EXERCISE: State the number of lines below in which the word "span" appears. Nothing else belongs in the answer.

*** SUPPLIED MATERIAL ***

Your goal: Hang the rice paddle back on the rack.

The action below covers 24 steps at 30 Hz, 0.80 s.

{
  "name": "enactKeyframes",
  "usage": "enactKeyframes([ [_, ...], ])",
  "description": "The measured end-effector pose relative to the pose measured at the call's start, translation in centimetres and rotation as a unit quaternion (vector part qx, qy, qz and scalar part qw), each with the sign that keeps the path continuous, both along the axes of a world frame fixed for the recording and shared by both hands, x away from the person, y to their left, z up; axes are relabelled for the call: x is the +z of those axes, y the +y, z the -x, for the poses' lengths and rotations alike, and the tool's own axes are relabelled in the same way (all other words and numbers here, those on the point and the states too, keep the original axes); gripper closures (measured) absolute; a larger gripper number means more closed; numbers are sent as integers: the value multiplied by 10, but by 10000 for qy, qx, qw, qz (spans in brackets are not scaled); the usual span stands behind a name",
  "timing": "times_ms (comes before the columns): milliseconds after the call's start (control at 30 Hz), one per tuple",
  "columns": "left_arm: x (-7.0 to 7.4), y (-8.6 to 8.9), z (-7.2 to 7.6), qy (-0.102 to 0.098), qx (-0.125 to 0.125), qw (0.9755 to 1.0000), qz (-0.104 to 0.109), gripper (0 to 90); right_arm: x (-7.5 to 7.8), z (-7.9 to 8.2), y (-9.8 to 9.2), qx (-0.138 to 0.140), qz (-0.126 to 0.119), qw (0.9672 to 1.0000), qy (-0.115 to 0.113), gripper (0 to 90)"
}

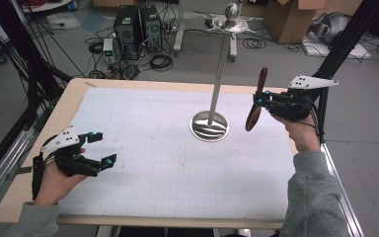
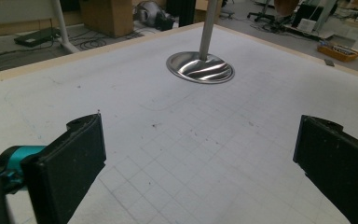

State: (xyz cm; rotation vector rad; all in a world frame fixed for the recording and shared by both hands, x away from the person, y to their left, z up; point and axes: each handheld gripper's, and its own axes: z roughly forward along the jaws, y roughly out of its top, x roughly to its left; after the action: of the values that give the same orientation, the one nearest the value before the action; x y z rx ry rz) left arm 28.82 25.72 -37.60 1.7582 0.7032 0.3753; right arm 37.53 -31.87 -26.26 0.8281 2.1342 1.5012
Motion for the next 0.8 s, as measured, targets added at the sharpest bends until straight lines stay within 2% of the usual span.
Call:
enactKeyframes([
  [100, 0, 1, 0, 13, 11, 10000, -5, 27, 1, -4, 0, 84, 67, 9999, -19, 779],
  [267, 0, 2, 1, 8, 21, 10000, -5, 27, 7, -13, -2, -14, 218, 9998, 1, 779],
  [500, 0, 3, 3, 19, 33, 10000, -2, 27, 19, -17, 0, 52, 145, 9999, -59, 779],
  [700, -2, 3, 5, 48, 33, 10000, -17, 27, 26, -20, 4, -67, 300, 9995, -92, 779],
  [800, -3, 4, 6, 60, 46, 10000, -21, 27, 29, -23, 6, -55, 270, 9996, -103, 779],
])
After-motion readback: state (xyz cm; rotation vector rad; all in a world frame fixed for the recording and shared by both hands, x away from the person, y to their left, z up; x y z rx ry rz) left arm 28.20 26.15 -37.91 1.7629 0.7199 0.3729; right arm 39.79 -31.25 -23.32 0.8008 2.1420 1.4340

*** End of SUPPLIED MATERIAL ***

RESPONSE: 2